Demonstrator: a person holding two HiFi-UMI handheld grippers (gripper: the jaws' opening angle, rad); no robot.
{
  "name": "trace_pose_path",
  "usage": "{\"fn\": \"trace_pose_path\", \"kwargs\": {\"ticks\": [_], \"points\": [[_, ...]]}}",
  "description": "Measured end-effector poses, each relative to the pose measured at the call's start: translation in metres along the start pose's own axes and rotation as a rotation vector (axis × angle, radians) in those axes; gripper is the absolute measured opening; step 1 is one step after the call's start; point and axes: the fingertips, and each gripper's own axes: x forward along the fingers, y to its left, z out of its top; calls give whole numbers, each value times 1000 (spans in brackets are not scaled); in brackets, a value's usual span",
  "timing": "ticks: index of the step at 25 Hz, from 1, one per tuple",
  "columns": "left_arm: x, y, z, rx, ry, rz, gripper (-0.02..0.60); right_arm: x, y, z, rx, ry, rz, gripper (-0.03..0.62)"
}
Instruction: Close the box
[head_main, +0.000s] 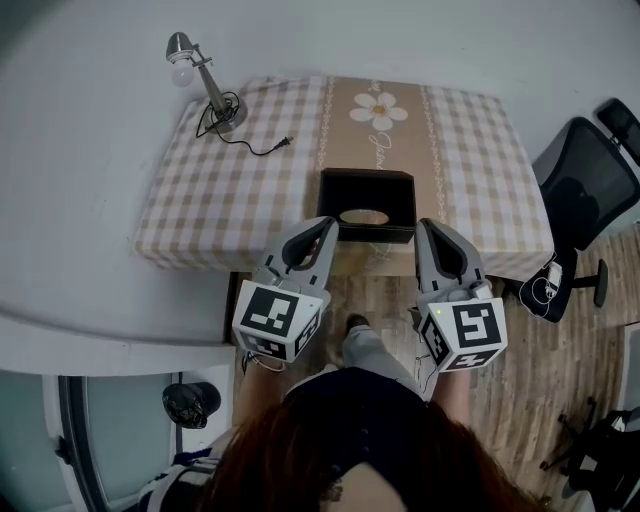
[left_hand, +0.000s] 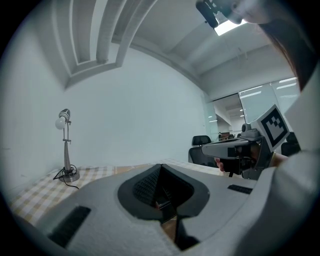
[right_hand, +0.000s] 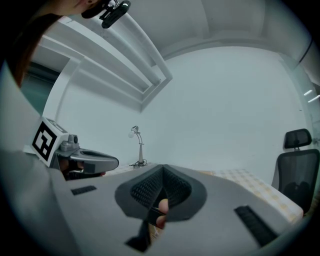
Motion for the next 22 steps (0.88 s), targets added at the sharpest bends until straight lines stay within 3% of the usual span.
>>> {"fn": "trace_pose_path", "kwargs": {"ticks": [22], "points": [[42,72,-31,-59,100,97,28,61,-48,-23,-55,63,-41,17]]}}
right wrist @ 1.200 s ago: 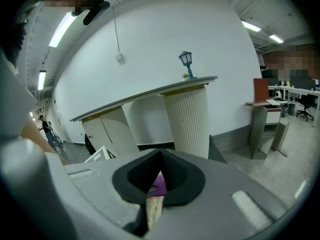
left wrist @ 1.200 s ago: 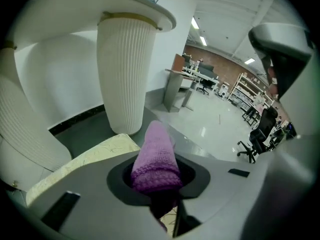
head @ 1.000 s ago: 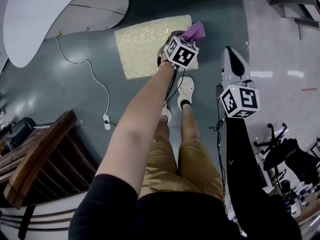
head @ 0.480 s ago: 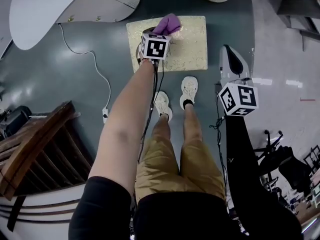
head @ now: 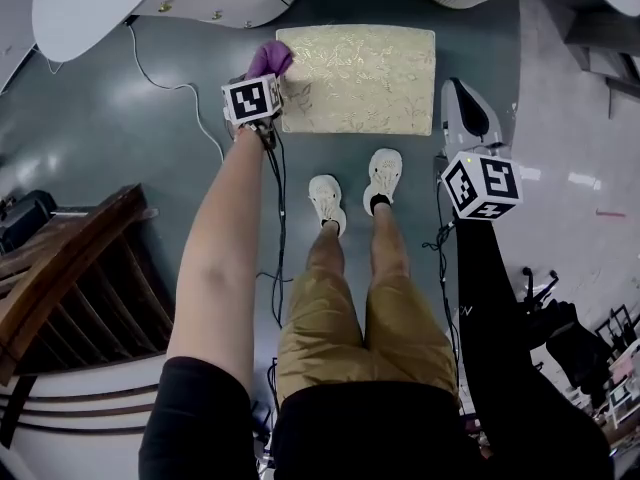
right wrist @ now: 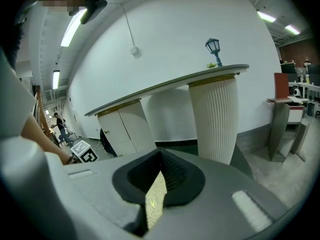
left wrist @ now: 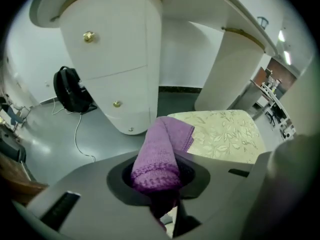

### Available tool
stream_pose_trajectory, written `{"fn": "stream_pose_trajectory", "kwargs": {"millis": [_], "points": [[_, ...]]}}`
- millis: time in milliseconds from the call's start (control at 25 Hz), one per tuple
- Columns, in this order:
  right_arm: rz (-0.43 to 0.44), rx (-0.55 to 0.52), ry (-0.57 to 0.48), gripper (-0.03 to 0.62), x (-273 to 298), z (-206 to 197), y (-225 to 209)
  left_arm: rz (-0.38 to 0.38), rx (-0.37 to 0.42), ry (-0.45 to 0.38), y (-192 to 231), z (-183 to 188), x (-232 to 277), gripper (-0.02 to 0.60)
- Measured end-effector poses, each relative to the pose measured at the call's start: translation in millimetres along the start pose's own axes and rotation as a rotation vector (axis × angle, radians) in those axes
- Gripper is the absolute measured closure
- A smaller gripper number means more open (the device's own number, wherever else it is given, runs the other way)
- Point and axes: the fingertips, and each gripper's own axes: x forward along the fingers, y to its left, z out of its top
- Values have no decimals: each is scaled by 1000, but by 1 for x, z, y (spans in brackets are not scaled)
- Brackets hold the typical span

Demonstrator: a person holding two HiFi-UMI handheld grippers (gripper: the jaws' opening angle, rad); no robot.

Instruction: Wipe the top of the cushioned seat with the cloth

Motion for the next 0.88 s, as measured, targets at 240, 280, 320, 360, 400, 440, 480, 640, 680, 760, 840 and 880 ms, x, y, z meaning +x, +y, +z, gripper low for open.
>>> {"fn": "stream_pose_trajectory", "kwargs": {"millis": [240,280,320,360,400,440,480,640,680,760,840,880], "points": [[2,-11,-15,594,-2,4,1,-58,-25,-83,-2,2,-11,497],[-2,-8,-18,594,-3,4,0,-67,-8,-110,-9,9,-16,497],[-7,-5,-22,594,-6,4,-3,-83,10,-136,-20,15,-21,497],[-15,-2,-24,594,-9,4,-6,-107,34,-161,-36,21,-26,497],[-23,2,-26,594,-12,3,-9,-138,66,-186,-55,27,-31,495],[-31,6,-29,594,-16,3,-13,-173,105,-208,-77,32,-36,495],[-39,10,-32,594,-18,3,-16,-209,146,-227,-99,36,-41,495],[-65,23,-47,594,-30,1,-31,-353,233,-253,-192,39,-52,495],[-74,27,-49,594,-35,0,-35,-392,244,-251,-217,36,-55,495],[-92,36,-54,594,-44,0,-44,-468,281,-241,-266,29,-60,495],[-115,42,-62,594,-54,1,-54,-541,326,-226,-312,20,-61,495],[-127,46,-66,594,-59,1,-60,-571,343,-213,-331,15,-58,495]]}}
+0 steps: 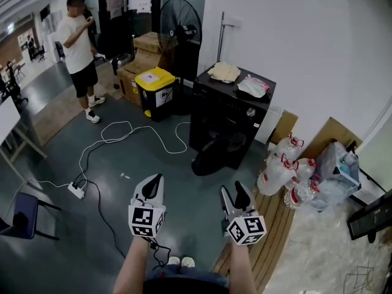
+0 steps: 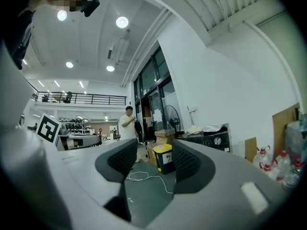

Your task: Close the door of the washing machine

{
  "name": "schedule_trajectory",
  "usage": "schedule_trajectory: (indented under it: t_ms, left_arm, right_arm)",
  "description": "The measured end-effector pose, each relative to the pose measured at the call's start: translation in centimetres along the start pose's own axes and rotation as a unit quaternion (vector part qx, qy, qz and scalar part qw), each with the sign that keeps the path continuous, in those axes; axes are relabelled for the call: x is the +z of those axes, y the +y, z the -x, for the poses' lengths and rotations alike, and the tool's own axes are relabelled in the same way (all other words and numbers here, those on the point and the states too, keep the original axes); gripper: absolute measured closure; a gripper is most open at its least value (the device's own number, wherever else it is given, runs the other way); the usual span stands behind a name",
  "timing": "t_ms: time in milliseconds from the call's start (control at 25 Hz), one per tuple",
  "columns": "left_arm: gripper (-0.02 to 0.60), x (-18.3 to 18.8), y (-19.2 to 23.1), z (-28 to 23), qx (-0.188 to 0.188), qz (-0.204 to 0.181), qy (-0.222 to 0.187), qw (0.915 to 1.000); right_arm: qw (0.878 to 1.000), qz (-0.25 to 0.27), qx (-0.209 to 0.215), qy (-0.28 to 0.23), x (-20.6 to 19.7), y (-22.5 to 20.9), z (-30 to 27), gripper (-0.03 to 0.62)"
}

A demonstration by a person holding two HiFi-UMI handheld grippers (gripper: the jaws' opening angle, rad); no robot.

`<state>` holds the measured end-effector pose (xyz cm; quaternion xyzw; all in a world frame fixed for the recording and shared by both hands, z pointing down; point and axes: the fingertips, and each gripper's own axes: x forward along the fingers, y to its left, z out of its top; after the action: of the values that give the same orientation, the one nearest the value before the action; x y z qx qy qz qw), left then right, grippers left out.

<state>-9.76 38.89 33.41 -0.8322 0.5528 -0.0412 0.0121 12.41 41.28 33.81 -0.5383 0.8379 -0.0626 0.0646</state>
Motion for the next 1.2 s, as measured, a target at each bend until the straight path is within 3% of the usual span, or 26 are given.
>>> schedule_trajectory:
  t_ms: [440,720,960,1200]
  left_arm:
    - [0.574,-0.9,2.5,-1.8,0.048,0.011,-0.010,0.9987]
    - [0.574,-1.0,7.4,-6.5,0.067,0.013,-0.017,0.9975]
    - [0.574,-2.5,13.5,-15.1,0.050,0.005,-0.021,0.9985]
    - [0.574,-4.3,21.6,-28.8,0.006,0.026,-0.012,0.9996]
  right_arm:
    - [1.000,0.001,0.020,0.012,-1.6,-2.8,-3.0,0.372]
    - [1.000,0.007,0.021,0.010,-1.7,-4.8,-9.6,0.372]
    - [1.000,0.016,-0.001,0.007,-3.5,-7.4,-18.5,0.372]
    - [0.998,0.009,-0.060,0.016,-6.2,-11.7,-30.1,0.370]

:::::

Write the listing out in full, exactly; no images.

■ **WRITTEN SOLUTION**
Demonstrator: a person holding two HiFi-UMI handheld grippers (gripper: the jaws' opening angle, rad); no robot.
{
  "name": "trace_pose_path",
  "usage": "{\"fn\": \"trace_pose_path\", \"kwargs\": {\"ticks\": [_], \"points\": [[_, ...]]}}",
  "description": "Measured end-effector poses, each relative to the pose measured at the call's start: translation in metres along the start pose's own axes and rotation as a rotation vector (axis × angle, radians) in those axes; gripper is the absolute measured opening; step 1 is one step after the call's start; point and axes: the fingertips, and each gripper's own axes: x forward along the fingers, y to its left, z out of its top; calls give whole numbers, each value times 1000 (spans in brackets are not scaled); in brackets, a value's usual span",
  "timing": "ticks: index of the step at 25 Hz, from 1, one per tuple",
  "columns": "left_arm: x, y, z, rx, ry, rz, gripper (-0.02..0.60); right_arm: x, y, z, rx, ry, rz, gripper (-0.03..0.62)"
}
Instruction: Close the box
[head_main, +0.000s] 
[left_hand, +0.000s] 
[right_hand, +0.000s] 
Motion for the next 22 steps (0.88 s), targets added at the sharpest bends until straight lines stay within 3% of the usual span.
>>> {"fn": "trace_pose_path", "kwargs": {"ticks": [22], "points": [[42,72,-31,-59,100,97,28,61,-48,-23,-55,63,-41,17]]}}
right wrist @ 1.200 s ago: 
left wrist @ 1.200 s ago: 
head @ 1.000 s ago: 
head @ 0.480 s ago: 
head @ now: 
right wrist @ now: 
left wrist @ now: 

### Available tool
stream_pose_trajectory, written `{"fn": "stream_pose_trajectory", "kwargs": {"millis": [_], "points": [[_, ...]]}}`
- millis: time in milliseconds from the call's start (control at 25 Hz), one per tuple
- Columns, in this order:
  right_arm: rz (-0.43 to 0.44), rx (-0.55 to 0.52), ry (-0.57 to 0.48), gripper (-0.03 to 0.62), x (-273 to 298), z (-206 to 197), y (-225 to 209)
  left_arm: rz (-0.38 to 0.38), rx (-0.37 to 0.42), ry (-0.45 to 0.38), y (-192 to 231), z (-183 to 188), x (-232 to 277), gripper (-0.02 to 0.60)
- Measured end-effector poses, each relative to the pose measured at the call's start: translation in millimetres along the start pose's own axes and rotation as a rotation vector (axis × angle, radians) in those axes
- Gripper is the absolute measured closure
- A smaller gripper number means more open (the device's own number, wherever else it is given, runs the other way)
- Point and axes: the fingertips, and each gripper's own axes: x forward along the fingers, y to its left, z out of its top
- Values have no decimals: each is scaled by 1000, but by 1 for x, z, y (spans in brackets are not scaled)
- Brackets hold the typical span

Demonstrator: a person holding two HiFi-UMI handheld grippers (gripper: the jaws' opening angle, rad); no robot.

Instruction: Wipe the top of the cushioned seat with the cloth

Motion for the next 0.88 s, as measured, targets at 240, 280, 320, 360, 400, 440, 480, 640, 680, 760, 840 and 880 ms, x, y, z meaning +x, +y, +z, gripper low for open.
>>> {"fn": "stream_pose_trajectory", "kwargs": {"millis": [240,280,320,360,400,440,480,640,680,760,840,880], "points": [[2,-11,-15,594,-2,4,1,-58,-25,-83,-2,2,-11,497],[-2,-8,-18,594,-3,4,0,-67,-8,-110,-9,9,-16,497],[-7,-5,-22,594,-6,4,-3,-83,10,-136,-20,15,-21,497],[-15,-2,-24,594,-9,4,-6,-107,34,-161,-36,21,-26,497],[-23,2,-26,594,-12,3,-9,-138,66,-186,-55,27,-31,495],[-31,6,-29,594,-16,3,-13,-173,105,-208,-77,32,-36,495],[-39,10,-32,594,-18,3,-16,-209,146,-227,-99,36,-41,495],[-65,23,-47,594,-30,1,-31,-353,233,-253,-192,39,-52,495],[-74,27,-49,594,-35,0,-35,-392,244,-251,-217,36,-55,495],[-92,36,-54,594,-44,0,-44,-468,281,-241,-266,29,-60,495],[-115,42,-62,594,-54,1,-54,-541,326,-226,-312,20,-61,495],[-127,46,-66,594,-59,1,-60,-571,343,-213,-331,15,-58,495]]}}
+0 steps: 
+0 steps: 

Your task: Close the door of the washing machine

{
  "name": "schedule_trajectory",
  "usage": "schedule_trajectory: (indented under it: t_ms, left_arm, right_arm)",
  "description": "The measured end-effector pose, each relative to the pose measured at the call's start: translation in centimetres along the start pose's own axes and rotation as a unit quaternion (vector part qx, qy, qz and scalar part qw), each with the sign that keeps the path continuous, in those axes; axes are relabelled for the call: x is the +z of those axes, y the +y, z the -x, for the poses' lengths and rotations alike, and the tool's own axes are relabelled in the same way (all other words and numbers here, those on the point and the states too, keep the original axes); gripper: absolute measured closure; a gripper is most open at its least value (the device's own number, wherever else it is given, runs the other way); the usual span stands behind a name",
  "timing": "t_ms: time in milliseconds from the call's start (control at 25 Hz), one per tuple",
  "columns": "left_arm: gripper (-0.02 to 0.60), x (-18.3 to 18.8), y (-19.2 to 23.1), z (-28 to 23), qx (-0.188 to 0.188), qz (-0.204 to 0.181), qy (-0.222 to 0.187), qw (0.915 to 1.000); right_arm: qw (0.878 to 1.000), qz (-0.25 to 0.27), qx (-0.209 to 0.215), qy (-0.28 to 0.23), x (-20.6 to 19.7), y (-22.5 to 20.9), z (-30 to 27), gripper (-0.03 to 0.62)"
}

A demonstration by a person holding two HiFi-UMI handheld grippers (gripper: the jaws' opening angle, rad); no robot.

`<state>` holds the measured end-effector pose (xyz cm; quaternion xyzw; all in a world frame fixed for the recording and shared by both hands, z pointing down; point and axes: the fingertips, and each gripper's own axes: x forward along the fingers, y to its left, z out of its top; after the action: of the values that give the same orientation, the one nearest the value before the action; x y z qx qy qz qw), left then right, grippers left out.

<state>-9.76 38.89 33.41 -0.8322 0.5528 -0.0412 0.0121 12.41 41.28 33.81 -0.5383 0.8379 -0.0626 0.0646</state>
Motion for the next 1.2 s, as measured, a target at each bend until the straight path is within 3% of the usual span, or 26 are given.
>>> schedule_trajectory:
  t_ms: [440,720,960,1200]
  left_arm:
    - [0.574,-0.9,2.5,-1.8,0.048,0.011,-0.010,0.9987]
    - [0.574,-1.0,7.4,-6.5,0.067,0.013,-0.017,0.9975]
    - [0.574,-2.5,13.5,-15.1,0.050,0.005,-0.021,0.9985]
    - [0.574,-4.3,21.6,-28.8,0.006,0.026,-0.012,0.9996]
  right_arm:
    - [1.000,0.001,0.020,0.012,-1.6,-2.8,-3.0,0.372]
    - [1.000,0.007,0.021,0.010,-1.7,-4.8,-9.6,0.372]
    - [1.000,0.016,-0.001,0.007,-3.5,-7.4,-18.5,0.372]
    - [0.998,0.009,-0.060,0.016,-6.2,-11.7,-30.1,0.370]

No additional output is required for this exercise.